Ignoring things like cordless phones, which have their own special carve-out allowing them high powered transmissions in the 902-928Mhz ISM band, I read the FCC rules governing the 902-928Mhz band as comprising 3 buckets rather than just the two you mentioned:

1.  Spread spectrum and frequency hopping are allowed up to 1 watt.

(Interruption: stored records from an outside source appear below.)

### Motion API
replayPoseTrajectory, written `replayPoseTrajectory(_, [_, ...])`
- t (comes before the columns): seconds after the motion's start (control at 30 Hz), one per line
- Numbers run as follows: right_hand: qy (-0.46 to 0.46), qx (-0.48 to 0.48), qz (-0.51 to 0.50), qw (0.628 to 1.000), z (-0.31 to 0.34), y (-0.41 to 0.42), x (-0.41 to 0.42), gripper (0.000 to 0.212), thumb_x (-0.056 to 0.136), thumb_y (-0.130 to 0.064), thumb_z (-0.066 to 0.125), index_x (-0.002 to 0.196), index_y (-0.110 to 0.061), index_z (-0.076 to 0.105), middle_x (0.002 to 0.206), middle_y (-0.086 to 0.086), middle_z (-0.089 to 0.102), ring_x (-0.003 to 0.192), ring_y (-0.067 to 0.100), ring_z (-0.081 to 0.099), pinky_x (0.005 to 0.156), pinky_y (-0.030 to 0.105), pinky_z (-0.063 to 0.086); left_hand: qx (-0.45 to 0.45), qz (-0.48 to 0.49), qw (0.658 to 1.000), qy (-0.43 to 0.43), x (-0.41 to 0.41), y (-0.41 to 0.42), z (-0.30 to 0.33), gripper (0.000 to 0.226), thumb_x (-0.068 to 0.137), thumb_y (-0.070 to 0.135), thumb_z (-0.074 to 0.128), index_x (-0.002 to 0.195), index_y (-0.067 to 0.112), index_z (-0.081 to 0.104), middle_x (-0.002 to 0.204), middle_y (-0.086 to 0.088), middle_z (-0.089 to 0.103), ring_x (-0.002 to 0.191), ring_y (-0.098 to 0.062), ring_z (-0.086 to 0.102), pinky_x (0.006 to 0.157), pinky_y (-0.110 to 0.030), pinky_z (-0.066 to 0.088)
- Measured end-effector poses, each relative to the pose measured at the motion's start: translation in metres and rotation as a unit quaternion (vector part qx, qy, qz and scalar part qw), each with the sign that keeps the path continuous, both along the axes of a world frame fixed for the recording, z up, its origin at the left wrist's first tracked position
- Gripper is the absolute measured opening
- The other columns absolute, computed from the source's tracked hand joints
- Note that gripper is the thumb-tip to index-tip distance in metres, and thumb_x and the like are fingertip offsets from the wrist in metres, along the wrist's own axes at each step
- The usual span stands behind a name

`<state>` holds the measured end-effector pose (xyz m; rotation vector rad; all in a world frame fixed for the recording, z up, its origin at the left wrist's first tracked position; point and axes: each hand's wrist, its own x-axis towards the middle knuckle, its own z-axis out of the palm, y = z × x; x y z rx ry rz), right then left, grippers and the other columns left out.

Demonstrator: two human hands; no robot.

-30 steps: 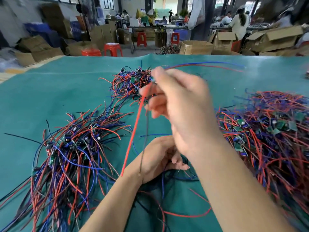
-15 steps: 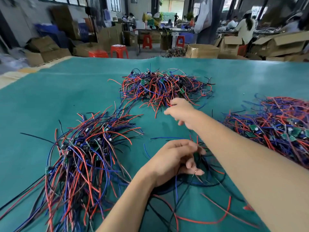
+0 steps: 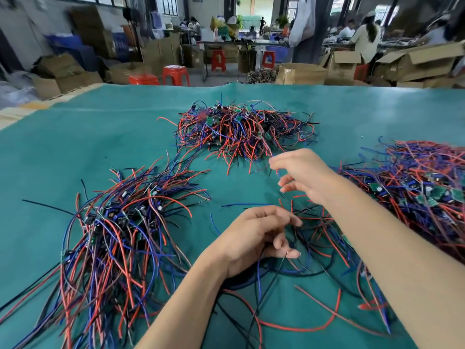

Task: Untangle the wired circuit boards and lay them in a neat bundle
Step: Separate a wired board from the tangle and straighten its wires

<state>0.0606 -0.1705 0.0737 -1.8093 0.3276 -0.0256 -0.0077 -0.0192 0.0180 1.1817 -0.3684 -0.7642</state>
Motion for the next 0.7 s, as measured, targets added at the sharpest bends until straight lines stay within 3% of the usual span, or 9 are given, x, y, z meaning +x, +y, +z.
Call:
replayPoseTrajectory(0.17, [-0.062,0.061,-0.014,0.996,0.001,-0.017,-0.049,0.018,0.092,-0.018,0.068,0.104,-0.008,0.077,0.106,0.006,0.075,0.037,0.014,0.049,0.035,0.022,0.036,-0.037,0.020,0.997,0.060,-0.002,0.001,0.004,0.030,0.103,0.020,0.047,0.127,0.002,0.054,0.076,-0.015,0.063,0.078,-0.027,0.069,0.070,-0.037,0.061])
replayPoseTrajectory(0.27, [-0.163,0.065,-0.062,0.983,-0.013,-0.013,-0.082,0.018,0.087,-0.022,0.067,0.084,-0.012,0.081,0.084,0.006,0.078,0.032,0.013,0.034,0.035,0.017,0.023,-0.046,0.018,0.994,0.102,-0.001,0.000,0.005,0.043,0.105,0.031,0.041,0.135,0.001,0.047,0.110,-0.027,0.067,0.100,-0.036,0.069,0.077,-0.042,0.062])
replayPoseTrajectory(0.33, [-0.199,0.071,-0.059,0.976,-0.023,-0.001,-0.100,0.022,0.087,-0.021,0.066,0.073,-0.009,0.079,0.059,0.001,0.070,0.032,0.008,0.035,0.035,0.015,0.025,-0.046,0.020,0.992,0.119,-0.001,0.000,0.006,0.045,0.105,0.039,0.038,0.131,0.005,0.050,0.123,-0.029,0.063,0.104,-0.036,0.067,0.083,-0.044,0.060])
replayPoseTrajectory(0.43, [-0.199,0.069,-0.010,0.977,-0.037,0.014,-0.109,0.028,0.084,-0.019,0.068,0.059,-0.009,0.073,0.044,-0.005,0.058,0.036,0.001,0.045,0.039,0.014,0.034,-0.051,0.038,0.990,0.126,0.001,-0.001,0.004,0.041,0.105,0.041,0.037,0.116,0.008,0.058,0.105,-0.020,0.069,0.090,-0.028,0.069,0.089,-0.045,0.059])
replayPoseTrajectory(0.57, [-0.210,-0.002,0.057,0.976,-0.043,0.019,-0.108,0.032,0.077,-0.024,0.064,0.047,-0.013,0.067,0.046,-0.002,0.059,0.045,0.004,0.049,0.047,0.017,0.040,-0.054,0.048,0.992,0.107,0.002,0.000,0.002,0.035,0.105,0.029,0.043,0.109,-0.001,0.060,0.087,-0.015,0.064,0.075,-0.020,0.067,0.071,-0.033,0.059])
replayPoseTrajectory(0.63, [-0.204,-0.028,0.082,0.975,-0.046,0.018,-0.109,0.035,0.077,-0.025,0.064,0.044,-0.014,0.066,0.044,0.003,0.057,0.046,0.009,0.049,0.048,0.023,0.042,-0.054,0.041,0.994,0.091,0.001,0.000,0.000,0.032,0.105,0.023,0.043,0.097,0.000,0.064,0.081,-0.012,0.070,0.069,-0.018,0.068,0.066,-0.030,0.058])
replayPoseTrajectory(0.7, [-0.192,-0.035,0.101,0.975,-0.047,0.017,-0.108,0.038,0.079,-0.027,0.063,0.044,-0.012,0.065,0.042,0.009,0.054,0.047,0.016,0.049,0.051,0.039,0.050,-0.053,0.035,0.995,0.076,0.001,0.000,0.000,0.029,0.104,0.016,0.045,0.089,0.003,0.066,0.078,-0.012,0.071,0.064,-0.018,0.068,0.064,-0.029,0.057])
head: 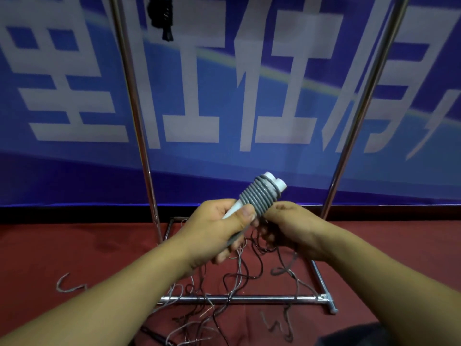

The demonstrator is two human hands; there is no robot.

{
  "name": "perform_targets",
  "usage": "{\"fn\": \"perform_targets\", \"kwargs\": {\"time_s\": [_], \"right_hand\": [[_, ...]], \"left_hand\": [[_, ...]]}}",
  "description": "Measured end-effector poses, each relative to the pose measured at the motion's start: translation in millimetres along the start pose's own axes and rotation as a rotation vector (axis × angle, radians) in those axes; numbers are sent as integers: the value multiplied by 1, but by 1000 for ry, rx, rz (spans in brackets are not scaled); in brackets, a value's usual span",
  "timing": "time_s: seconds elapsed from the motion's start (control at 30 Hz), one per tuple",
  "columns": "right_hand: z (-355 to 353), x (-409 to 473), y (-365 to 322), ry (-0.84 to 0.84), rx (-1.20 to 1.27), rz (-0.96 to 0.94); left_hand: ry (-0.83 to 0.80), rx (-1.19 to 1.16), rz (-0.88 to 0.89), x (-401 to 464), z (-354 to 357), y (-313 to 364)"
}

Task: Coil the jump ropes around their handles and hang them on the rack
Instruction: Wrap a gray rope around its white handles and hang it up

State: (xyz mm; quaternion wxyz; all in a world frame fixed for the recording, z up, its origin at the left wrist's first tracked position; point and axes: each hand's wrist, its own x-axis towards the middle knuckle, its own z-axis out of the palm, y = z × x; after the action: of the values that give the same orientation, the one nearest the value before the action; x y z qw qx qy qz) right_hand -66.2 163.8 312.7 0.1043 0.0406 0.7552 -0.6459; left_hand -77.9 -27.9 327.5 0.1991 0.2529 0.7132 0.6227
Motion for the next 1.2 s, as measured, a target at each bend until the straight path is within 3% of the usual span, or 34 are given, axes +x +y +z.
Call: {"fn": "perform_targets", "kwargs": {"time_s": [0.23,0.43,0.77,1.0,1.2], "right_hand": [[7,4,0,9,29,-28],[9,1,-10,194,-99,-252],[10,-6,-9,128,-307,-402],[9,-7,-11,95,-170,-313],[24,-4,-6,141,-133,-189]], "left_hand": [[187,-172,-53,5,-7,-1],[363,-115,-96,11,-12,-10],[382,-2,-93,12,-11,-13],[390,52,-103,11,-12,-17],[432,-123,-121,17,-7,-9]]}}
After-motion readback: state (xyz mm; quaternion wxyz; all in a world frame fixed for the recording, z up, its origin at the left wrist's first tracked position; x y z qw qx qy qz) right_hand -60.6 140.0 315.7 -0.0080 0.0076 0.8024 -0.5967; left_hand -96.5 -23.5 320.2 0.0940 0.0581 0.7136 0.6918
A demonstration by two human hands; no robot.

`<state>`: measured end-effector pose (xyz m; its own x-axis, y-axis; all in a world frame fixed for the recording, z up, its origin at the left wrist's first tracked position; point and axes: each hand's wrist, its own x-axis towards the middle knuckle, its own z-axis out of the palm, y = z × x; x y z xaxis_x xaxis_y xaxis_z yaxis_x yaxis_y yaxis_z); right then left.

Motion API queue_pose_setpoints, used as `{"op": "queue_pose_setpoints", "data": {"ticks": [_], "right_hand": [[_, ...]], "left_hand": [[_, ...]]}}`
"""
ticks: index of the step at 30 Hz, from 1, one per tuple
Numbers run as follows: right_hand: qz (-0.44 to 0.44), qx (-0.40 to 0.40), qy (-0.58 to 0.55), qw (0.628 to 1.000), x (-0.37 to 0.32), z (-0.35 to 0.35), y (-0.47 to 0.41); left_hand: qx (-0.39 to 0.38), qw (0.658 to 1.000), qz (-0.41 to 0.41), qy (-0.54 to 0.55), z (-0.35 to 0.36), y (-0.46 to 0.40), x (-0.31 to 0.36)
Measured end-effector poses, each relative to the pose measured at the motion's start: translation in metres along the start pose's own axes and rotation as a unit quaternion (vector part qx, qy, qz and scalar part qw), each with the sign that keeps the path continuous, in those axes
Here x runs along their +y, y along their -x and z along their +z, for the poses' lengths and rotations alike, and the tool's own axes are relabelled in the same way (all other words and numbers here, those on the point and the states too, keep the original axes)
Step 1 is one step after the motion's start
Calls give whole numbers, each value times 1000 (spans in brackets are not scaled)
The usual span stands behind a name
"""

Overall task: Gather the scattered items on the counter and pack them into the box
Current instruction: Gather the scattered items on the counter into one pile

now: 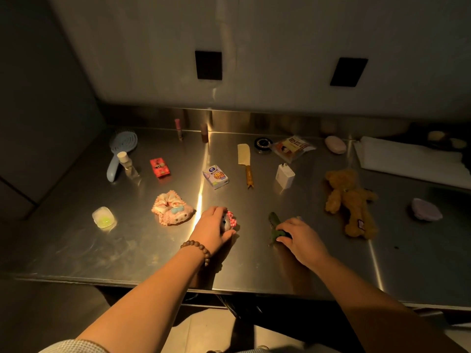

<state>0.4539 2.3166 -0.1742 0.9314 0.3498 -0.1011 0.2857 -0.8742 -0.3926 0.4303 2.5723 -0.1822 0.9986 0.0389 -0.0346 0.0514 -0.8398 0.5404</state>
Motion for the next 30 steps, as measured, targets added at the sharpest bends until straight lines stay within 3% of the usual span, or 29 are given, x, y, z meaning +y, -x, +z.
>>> {"op": "queue_pose_setpoints", "data": {"ticks": [17, 30], "right_hand": [[-4, 123, -186, 975, -68, -83, -96], [-59, 172, -155, 971, -59, -143, -241]], "left_hand": [[89, 992, 83, 39, -89, -83, 14], [107, 990, 86, 44, -118, -211, 29]]}}
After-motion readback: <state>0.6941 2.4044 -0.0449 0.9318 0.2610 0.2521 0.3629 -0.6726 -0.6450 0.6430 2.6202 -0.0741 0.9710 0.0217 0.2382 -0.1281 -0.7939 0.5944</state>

Governed by Part 15.247. However, RFM69x doesn't do spread spectrum, so it doesn't match that bucket.  I'm not sure what potential, if any, it has for doing frequency hopping (though there is a section of the datasheet, Section 4.2.5, entitled " Optimized Frequency Hopping Sequences" which I haven't yet read).  I need to look to into that more, but for now, until proven otherwise, it would appear the RFM69 doesn't fit this bucket.

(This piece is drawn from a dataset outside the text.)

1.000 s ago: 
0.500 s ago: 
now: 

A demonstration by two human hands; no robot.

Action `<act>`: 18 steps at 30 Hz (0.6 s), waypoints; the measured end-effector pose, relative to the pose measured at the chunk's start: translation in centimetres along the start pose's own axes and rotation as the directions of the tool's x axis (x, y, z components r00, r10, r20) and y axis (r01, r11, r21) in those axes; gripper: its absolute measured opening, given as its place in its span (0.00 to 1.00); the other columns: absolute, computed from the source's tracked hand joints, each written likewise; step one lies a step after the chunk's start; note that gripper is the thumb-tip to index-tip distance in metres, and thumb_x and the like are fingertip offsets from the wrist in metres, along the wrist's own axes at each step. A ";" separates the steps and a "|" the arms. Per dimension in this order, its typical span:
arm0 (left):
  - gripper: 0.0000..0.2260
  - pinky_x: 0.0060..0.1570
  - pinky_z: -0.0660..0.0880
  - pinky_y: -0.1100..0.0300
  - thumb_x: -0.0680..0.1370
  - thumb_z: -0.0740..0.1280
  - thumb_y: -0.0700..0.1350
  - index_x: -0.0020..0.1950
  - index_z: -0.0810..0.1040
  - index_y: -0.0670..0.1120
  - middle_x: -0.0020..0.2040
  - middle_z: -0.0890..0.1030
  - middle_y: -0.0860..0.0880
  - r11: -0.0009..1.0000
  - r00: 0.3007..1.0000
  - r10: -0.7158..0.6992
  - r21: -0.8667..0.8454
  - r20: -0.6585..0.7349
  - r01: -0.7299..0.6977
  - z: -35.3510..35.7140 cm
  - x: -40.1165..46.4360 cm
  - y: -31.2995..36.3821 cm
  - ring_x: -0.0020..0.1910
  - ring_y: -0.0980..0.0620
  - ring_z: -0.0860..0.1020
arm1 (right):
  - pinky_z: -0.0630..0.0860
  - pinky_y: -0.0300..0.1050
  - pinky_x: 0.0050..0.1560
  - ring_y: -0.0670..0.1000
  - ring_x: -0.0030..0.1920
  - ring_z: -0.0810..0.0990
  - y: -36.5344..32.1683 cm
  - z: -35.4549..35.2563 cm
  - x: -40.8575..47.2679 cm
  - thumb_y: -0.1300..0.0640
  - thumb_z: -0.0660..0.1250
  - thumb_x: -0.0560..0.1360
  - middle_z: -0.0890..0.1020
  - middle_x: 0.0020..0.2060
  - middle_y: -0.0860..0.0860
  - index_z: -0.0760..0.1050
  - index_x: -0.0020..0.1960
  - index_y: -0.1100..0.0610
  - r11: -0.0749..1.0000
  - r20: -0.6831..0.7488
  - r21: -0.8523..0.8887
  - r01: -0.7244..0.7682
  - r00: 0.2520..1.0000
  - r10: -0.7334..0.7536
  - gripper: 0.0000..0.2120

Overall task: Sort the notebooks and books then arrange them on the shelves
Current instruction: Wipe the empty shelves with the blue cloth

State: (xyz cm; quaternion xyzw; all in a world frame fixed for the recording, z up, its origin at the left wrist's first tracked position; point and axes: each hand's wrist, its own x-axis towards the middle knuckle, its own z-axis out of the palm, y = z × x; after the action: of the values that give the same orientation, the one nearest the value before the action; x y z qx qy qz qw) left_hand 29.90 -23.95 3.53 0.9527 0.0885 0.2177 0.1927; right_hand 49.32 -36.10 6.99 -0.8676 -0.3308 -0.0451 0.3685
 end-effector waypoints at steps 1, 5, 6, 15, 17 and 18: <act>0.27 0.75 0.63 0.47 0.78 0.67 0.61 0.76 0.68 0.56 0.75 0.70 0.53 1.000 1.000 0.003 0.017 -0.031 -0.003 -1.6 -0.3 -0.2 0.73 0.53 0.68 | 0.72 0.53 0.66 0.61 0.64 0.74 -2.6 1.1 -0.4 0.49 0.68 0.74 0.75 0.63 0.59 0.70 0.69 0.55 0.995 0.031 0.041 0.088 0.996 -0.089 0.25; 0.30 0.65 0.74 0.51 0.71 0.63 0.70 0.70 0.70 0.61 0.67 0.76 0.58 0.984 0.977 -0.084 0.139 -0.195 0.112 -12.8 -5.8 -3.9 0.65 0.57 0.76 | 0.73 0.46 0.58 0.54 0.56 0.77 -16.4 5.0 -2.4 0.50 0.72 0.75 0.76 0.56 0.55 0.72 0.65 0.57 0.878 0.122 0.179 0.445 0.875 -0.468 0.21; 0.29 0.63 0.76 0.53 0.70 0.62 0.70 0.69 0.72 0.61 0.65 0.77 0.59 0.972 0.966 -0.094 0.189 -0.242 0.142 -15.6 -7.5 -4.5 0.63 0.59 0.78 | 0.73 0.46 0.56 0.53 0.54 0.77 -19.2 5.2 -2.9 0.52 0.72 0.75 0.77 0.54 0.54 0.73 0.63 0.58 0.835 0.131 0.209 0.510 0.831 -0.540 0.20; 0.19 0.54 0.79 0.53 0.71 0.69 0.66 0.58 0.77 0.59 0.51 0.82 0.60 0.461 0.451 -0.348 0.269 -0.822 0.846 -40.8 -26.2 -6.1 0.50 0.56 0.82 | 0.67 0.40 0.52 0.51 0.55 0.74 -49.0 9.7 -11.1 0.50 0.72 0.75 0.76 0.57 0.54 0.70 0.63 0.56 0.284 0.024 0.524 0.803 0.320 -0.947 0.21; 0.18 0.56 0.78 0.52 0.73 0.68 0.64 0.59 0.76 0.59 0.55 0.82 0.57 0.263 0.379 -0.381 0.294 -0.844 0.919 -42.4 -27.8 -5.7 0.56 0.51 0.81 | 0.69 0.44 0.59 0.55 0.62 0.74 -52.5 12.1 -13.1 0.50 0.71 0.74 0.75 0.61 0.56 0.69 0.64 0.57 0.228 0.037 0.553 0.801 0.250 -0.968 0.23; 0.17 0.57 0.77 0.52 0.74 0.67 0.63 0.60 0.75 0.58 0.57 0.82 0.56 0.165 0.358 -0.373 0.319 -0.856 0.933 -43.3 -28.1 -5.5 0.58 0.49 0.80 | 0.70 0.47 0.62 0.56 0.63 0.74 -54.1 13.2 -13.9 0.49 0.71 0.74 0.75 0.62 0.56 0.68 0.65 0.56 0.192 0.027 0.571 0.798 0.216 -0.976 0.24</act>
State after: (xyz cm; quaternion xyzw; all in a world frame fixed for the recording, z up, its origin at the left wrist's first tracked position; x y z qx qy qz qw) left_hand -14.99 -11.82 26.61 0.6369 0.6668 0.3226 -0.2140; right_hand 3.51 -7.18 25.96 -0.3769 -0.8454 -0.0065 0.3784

2.  Digital Transmission System (DTS).  Also governed by Part 15.247.  These devices are limited to a peak of 8dbm across any 3khz band.  Also, the 6db bandwidth must be at least 500Khz.  The Semtech paper I cited above is clearly trying to identify modes of operation (Tables 1 and 2) for the RFM69 to make the case that an RFM69 could qualify as a DTS if operated within those parameters.  Why?  Because the alternative is the third bucket (below), which appears to be generally more restrictive.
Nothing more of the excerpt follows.